À Berlin, l'empereur reçut une députation du sénat; elle venait de Paris, et était envoyée pour le complimenter sur ses étonnans succès, et en même temps le remercier des étendards et drapeaux dont il avait fait don au sénat pour décorer le lieu de ses séances.
La même députation, composée de douze sénateurs, s'avisa de faire des représentations à l'empereur sur les dangers qu'il y aurait à passer l'Oder, et lui témoigna le désir de voir terminer ses conquêtes. L'empereur fut mécontent de cette observation, et répondit à la députation qu'il ferait la paix le plus tôt qu'il pourrait, mais de manière à terminer une fois pour toutes; qu'eux-mêmes savaient bien qu'il avait tout tenté dans ce but, et qu'il ne pouvait s'empêcher de leur témoigner son mécontentement de ce que, sachant que les Russes venaient se joindre aux Prussiens, ils étaient assez peu réfléchis pour donner le scandale d'une désunion entre le chef de l'État et le premier corps constitué de la nation. Il ajouta qu'avant de faire cette démarche, il aurait fallu qu'ils s'assurassent de quel côté venait l'opposition à la paix, et qu'ils lui apportassent des moyens de la faire disparaître.
Du reste, il ne les traita pas mal, et les congédia satisfaits; mais il écrivit à Paris de main de maître, sur la mission des douze sénateurs. Ils pouvaient avoir raison; mais comment aurait-on fait la paix, puisque cela ne dépendait plus du roi de Prusse, qui s'était jeté dans les bras des Russes?
On aurait dû savoir aussi que le séjour de l'empereur à Berlin n'avait été employé qu'à une négociation de paix avec la Prusse, et qu'elle n'avait été rompue que par l'arrivée des Russes.
Il commença à soupçonner le ministre de la police d'avoir mal agi dans cette occasion, parce que, ou il devait, comme sénateur, éclairer le sénat sur l'état des choses, et alors cette assemblée n'eût pas fait cette démarche; ou bien il devait, comme ministre, s'y opposer. Mais il voulut ménager le sénat, en lui laissant faire la demande. S'il avait réussi, il aurait dit que c'était lui qui l'avait porté à cette représentation: par là, il eût augmenté sa popularité et son crédit; mais à tout événement, il mit sa responsabilité ministérielle à couvert, en avertissant l'empereur de tout ce qui s'était passé, et en lui disant que, quoi qu'il eût pu faire, les sénateurs avaient persisté. De là, l'humeur de l'empereur contre eux. Le ministre néanmoins n'en fut pas mieux dans son esprit. Si la campagne eût été terminée, et sans la protection que lui accordaient le grand-duc de Berg et le maréchal Lannes, il eût probablement été congédié.

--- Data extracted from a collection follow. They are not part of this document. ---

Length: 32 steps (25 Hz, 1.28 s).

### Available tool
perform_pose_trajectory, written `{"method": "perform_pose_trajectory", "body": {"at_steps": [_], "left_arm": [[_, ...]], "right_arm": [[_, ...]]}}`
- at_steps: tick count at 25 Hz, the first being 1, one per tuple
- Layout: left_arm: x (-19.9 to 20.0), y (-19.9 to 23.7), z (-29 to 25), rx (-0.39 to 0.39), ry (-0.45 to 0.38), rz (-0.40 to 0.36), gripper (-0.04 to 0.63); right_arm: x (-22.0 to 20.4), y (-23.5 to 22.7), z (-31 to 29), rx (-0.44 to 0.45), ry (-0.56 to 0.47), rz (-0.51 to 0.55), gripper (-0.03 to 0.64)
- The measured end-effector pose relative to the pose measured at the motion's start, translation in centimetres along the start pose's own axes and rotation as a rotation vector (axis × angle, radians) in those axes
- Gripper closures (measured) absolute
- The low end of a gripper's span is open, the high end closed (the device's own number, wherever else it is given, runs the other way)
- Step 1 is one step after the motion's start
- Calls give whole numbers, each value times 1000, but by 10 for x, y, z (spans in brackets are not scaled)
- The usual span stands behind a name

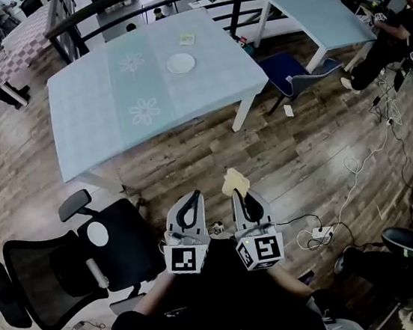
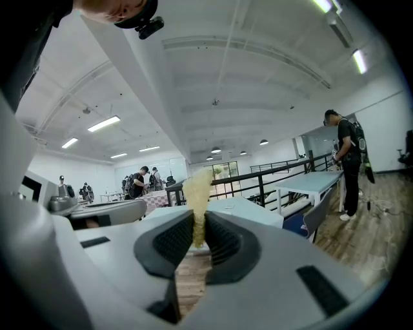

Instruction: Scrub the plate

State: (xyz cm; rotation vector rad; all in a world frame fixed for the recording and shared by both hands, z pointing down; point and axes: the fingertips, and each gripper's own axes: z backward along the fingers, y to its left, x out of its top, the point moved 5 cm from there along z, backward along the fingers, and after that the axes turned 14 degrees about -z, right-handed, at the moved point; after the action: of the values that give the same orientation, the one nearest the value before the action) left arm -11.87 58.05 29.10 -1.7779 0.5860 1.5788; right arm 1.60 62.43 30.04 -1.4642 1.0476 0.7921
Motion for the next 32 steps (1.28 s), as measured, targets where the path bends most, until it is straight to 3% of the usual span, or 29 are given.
{"method": "perform_pose_trajectory", "body": {"at_steps": [7,16,22,32], "left_arm": [[-6,2,-4,20,20,3,583],[-1,33,-67,15,3,8,583],[-12,57,-119,-17,2,34,583],[-8,121,-186,-38,-63,14,583]], "right_arm": [[-4,-3,-9,10,16,-21,565],[18,-28,-59,-60,25,-12,565],[26,-29,-108,-55,22,26,565],[47,-19,-201,-42,4,33,565]]}}
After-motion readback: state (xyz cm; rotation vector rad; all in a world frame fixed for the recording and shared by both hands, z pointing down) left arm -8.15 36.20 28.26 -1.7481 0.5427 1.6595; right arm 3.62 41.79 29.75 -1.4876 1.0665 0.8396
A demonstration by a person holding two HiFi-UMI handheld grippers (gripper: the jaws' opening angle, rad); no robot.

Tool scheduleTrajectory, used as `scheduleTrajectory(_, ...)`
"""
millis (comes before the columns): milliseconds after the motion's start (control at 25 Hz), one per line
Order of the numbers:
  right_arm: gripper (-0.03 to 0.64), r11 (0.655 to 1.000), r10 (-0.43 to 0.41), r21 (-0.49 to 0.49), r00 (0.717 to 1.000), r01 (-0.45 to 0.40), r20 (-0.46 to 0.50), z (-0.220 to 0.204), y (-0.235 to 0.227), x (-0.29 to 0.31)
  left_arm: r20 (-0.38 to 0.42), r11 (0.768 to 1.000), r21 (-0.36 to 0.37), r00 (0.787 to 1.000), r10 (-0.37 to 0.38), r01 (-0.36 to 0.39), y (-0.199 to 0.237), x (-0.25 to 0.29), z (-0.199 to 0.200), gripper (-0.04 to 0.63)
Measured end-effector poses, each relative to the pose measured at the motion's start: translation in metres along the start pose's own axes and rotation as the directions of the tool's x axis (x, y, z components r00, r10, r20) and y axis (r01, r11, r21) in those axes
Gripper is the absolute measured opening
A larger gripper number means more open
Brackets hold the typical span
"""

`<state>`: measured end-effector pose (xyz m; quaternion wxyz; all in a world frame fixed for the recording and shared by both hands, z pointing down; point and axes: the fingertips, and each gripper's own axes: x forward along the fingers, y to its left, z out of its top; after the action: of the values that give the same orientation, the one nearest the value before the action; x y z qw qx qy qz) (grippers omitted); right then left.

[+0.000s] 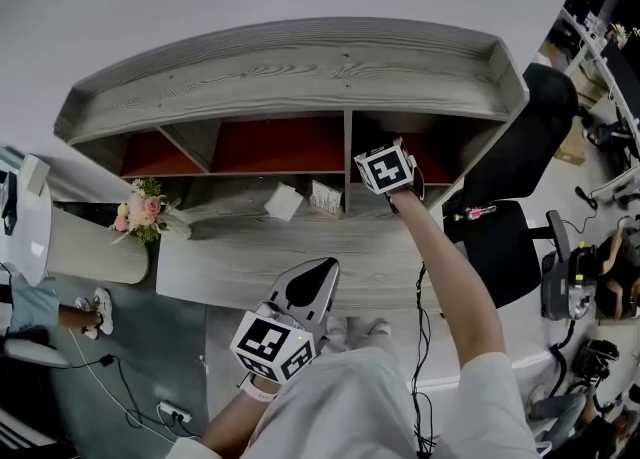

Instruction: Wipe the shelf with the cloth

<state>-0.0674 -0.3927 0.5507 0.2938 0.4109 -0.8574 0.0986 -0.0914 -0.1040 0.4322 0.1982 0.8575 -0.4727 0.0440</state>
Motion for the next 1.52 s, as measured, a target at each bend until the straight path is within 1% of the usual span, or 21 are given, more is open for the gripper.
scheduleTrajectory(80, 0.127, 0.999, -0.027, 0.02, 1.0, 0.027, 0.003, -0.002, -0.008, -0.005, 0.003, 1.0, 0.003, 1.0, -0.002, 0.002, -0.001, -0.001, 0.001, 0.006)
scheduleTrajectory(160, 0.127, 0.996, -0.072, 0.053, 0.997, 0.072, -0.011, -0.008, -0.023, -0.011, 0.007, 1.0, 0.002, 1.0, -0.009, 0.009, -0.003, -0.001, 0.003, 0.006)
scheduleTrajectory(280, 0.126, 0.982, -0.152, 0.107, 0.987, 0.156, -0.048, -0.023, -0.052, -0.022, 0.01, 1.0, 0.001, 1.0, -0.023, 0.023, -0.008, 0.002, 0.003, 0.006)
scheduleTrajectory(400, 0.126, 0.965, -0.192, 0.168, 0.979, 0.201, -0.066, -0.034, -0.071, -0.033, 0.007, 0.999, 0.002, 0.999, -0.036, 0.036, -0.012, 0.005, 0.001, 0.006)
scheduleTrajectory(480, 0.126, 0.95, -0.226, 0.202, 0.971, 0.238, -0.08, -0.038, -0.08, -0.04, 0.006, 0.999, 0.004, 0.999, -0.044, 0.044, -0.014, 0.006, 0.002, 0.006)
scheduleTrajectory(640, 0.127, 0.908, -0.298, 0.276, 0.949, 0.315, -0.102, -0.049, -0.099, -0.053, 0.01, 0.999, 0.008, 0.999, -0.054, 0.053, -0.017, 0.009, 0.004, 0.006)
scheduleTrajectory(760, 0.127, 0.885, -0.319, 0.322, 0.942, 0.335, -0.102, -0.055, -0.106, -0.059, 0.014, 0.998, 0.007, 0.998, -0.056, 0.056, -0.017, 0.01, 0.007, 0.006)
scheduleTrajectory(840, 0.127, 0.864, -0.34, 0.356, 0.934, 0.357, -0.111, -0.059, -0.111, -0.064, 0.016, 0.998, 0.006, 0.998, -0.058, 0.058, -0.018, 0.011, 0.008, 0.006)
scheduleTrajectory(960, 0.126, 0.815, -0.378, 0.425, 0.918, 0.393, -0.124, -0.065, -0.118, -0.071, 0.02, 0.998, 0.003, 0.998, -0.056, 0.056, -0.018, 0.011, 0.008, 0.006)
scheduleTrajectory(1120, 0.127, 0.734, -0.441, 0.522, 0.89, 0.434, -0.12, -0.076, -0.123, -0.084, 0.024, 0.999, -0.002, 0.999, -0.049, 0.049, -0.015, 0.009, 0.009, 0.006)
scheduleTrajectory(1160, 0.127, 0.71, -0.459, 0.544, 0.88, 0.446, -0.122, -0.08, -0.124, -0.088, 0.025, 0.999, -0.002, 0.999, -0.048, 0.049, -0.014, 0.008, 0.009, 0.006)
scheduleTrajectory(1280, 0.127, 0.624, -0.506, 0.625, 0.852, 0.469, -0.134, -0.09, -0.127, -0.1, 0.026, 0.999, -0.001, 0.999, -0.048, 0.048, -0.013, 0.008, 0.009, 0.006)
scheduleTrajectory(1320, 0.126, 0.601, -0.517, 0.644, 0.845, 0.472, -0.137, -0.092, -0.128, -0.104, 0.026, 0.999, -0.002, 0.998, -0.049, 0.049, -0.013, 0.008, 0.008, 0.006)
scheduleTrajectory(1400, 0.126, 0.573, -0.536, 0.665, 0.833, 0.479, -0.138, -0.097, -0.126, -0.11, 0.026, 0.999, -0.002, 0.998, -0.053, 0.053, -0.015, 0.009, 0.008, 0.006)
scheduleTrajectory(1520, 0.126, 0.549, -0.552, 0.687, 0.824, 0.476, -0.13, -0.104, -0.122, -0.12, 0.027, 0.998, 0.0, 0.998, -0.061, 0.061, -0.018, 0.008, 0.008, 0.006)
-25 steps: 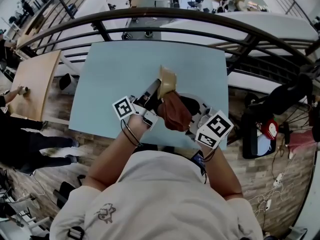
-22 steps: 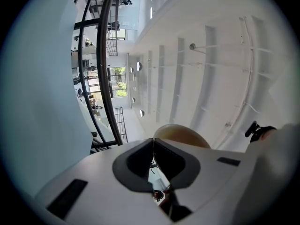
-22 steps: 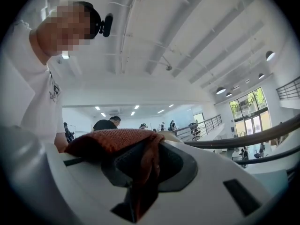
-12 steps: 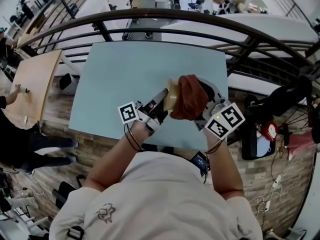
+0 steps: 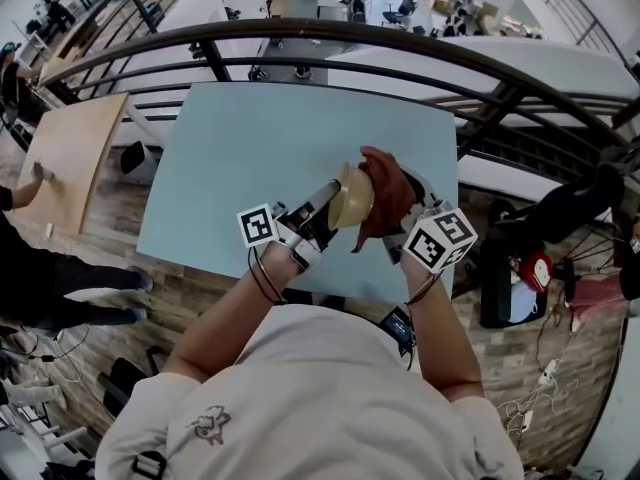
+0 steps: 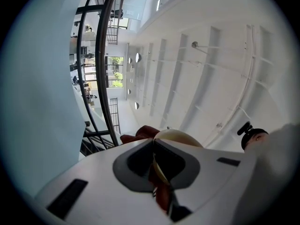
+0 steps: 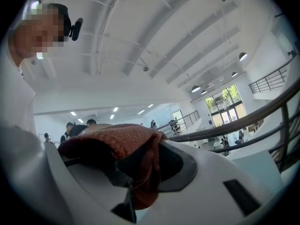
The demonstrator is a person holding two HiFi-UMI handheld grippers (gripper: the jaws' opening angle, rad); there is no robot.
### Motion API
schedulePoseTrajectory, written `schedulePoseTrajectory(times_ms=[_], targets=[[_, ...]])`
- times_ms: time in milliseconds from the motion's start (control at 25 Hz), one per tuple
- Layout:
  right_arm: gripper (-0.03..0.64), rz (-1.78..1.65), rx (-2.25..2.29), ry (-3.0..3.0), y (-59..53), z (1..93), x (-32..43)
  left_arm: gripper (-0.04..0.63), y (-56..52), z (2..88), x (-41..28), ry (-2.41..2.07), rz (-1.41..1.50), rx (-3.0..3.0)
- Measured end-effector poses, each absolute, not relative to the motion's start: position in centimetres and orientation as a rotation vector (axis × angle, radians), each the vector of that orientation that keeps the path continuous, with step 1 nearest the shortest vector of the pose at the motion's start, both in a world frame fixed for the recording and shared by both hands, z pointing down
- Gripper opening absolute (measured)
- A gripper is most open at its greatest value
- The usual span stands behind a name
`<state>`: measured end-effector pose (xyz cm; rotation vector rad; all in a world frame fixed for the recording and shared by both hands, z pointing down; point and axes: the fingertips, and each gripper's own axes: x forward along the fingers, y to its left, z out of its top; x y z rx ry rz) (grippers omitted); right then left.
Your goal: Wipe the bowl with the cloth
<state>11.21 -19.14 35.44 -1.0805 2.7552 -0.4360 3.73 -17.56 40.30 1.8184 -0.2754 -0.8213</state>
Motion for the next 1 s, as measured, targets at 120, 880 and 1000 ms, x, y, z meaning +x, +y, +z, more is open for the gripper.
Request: schedulePoseTrajectory(times_ms=[120,880,1000], targets=[[0.086,-0.495,-1.070,2.769,-19.0,36.7,10.3,0.020,-18.3,40.3,3.1,-0.324,-0.845,1.817],[0.087,-0.572,-0.808,2.891,-15.5,41.2,6.6,0.018,-22.5,47.6,-4.2,-0.738,-0.632,1.827],[0.087,-0.591,-0.838,2.909,-15.8,42.4,6.8,0.018,-22.9,48.6,-5.8,-0.781,-0.583,1.831]])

L'empereur avait fait venir d'Italie le général polonais Dombrowski, qui nous rejoignit à Potsdam: cela annonçait des intentions, néanmoins il n'avait encore rien fait dire en Pologne; ce n'est qu'après le refus définitif du roi de Prusse que, pour augmenter ses forces, il mit en mouvement le patriotisme des Polonais.
Le général Dombrowski lui fut à cet effet d'une grande utilité par sa seule présence.
L'empereur, qui était fort prévoyant, ne marchait jamais qu'accompagné de tous les moyens dont il supposait avoir un jour besoin; voilà ce qui rendait son quartier-général si populeux. On y trouvait avec l'administration d'une armée celle de tout un État.
Indépendamment de l'armée que nous avions en Prusse, l'empereur fit venir de France quelques régimens, qu'il tira de la garnison de Paris, et même de celle de Brest. Ils formèrent le noyau d'un corps dont le maréchal Mortier prit le commandement, et avec lequel il partit de Mayence pour aller occuper les villes hanséatiques. Ce corps fut augmenté ensuite par des troupes alliées. Il était déjà maître des bords de la Baltique, lorsque l'empereur se préparait à entrer en Pologne.
C'est de Berlin qu'il m'envoya prendre le commandement des troupes hollandaises qui étaient devant Hameln. Le roi de Hollande, après avoir sommé cette place, fut attaqué d'un accès de maladie à laquelle il était sujet, et obligé de retourner à Amsterdam.